Для всех был праздник, если Иосифу Виссарионовичу нездоровилось, тогда не надо было ехать в гости, можно было провести вечер дома, в кругу семьи, но такое случалось не часто. Даже в отпуск, обычно Сталин уезжал в Сочи или в одно укромное местечко рядом с Сухуми, приходилось в обязательном порядке «ехать отдыхать», сопровождая Генерального Секретаря. Вот где было настоящее испытание – с утра до ночи неразлучно с вождем!
Сталин сам выбирал, кому с ним быть. Он и в отпуск каждого члена Президиума отправлял лично. От его имени звонил Поскребышев и объявлял: «Вы с 5 по 30 июля едете в Гагры», – или в Сочи, или на Валдай, или в другое место, куда указывал Сталин.

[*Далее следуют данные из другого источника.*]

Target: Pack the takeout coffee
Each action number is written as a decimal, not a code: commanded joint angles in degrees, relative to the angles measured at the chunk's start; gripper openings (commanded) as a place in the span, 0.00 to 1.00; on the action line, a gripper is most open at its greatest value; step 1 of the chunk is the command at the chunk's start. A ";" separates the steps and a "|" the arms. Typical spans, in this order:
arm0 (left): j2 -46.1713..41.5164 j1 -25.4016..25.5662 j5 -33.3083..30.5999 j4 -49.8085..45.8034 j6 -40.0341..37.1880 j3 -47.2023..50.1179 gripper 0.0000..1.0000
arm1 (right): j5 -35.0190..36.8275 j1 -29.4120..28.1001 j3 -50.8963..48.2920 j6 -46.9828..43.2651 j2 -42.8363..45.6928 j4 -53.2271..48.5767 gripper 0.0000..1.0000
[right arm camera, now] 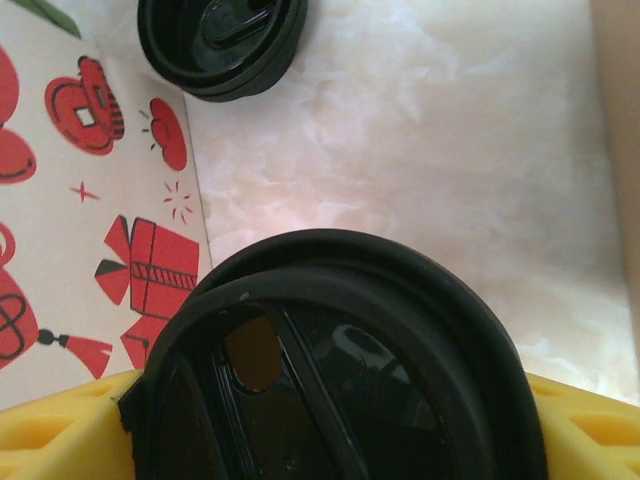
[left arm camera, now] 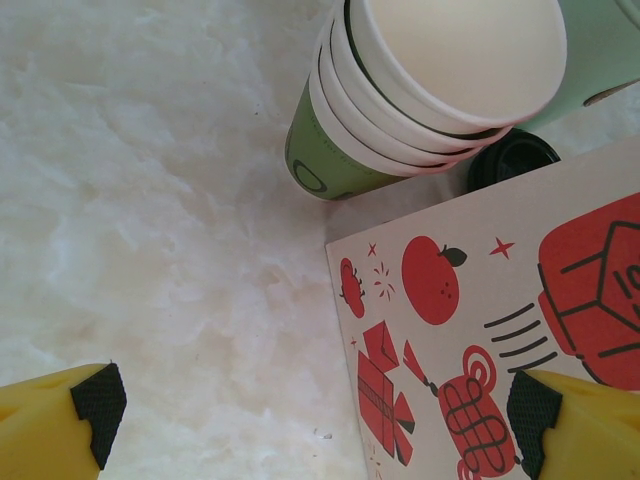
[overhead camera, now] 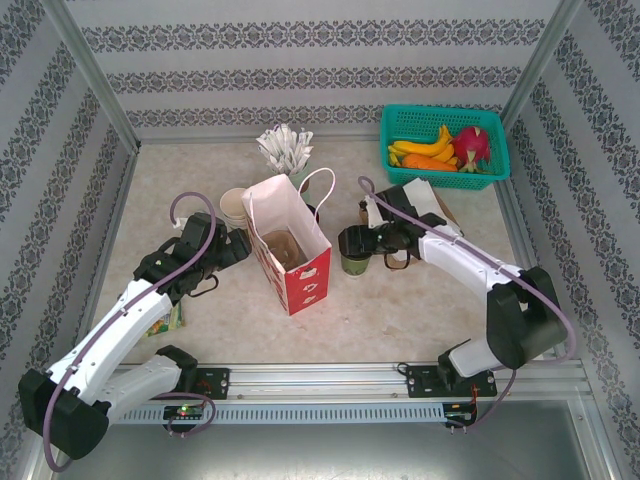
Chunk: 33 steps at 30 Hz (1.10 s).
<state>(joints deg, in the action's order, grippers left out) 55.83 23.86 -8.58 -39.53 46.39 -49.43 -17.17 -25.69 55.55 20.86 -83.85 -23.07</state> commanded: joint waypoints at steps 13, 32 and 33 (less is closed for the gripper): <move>-1.43 -0.83 -0.08 1.42 -1.48 -0.56 0.99 | 2.61 -0.50 -2.05 -1.33 5.45 -1.46 0.98; -1.18 -0.83 -0.57 1.10 -1.62 -0.12 1.00 | 11.13 -3.13 17.22 2.66 -6.02 -28.08 0.98; -1.18 -0.83 -0.63 0.96 -1.63 -0.18 1.00 | 11.19 -3.13 18.45 2.81 -6.99 -29.40 0.98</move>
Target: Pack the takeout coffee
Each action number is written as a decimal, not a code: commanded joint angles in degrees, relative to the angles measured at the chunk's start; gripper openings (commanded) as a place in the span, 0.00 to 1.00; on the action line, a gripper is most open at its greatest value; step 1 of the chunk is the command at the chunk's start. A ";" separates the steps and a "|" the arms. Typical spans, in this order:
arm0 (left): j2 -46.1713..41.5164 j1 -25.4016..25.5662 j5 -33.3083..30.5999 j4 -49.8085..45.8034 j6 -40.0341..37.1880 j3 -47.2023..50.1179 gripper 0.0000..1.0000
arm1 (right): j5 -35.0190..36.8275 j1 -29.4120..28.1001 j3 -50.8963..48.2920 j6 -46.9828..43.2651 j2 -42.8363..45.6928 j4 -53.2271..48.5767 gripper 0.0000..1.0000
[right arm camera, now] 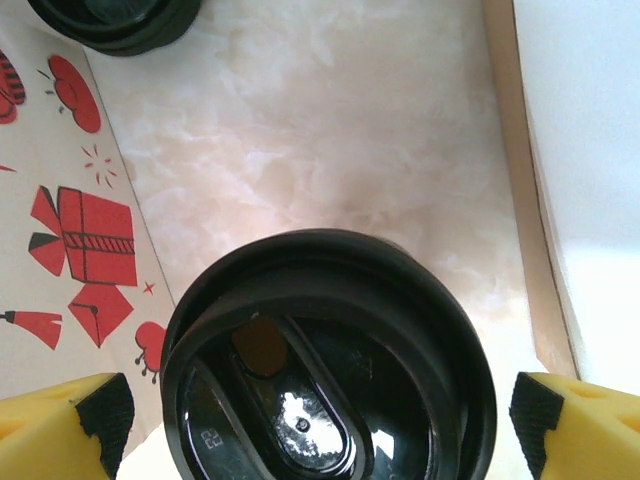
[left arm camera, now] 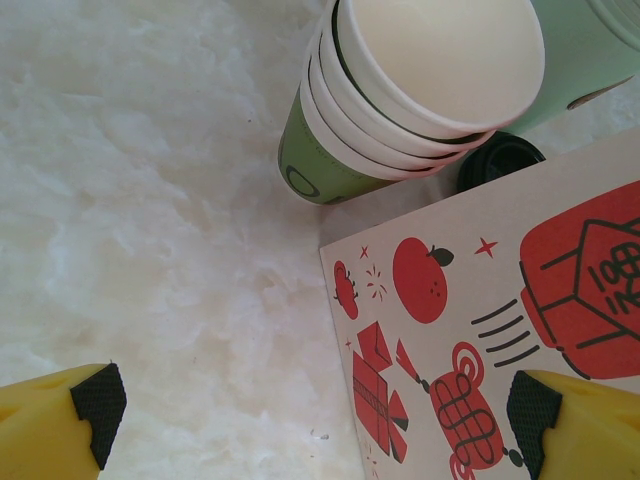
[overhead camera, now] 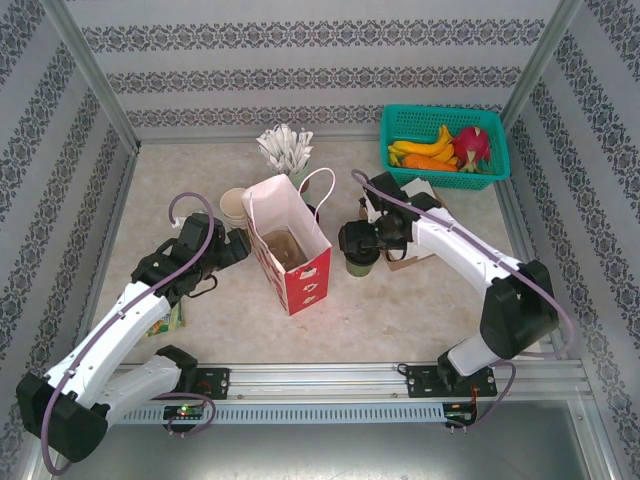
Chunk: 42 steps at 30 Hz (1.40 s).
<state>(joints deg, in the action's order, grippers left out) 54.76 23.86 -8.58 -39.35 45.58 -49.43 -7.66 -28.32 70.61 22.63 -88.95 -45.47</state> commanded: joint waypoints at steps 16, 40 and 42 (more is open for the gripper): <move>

Никите Сергеевичу однажды велели ехать в Крым, в Ливадийский дворец. Правда, Хрущевых поселили не в царском дворце, а по соседству, в Свитском корпусе, так как непосредственно царский дворец занимала дочка Иосифа Виссарионовича, с очередным мужем. Из Ливадии Хозяин вызвал Хрущева в Сочи: «Давай ко мне! Тут и Маленков приехал, и Булганин». Без компании товарищ Сталин не оставался.
В полночь раздался звонок Николая Александровича:
– Выходной выдался! Лаврентий говорил с Хрусталевым, что в Волынском начальником. Хрусталев сказал, что с утра товарищ Сталин читал, потом уснул, свет погасил. В шесть вечера свет снова зажегся, но никого не вызывал, отдыхает.
– Пусть отдохнет! – отозвался Никита Сергеевич. – Я сегодня зубы лечил, всякой дурью меня опоили, до сих пор как пьяный.
– Ты с врачами осторожней! Сам знаешь, какие среди них изверги попадаются.
– Ладно тебе!
– Не теряй бдительность! – наставлял Булганин. – Если б заранее знать, что сегодня выходной, я бы к своей Машке рванул, а то сидишь, как на иголках. Словом, отбой!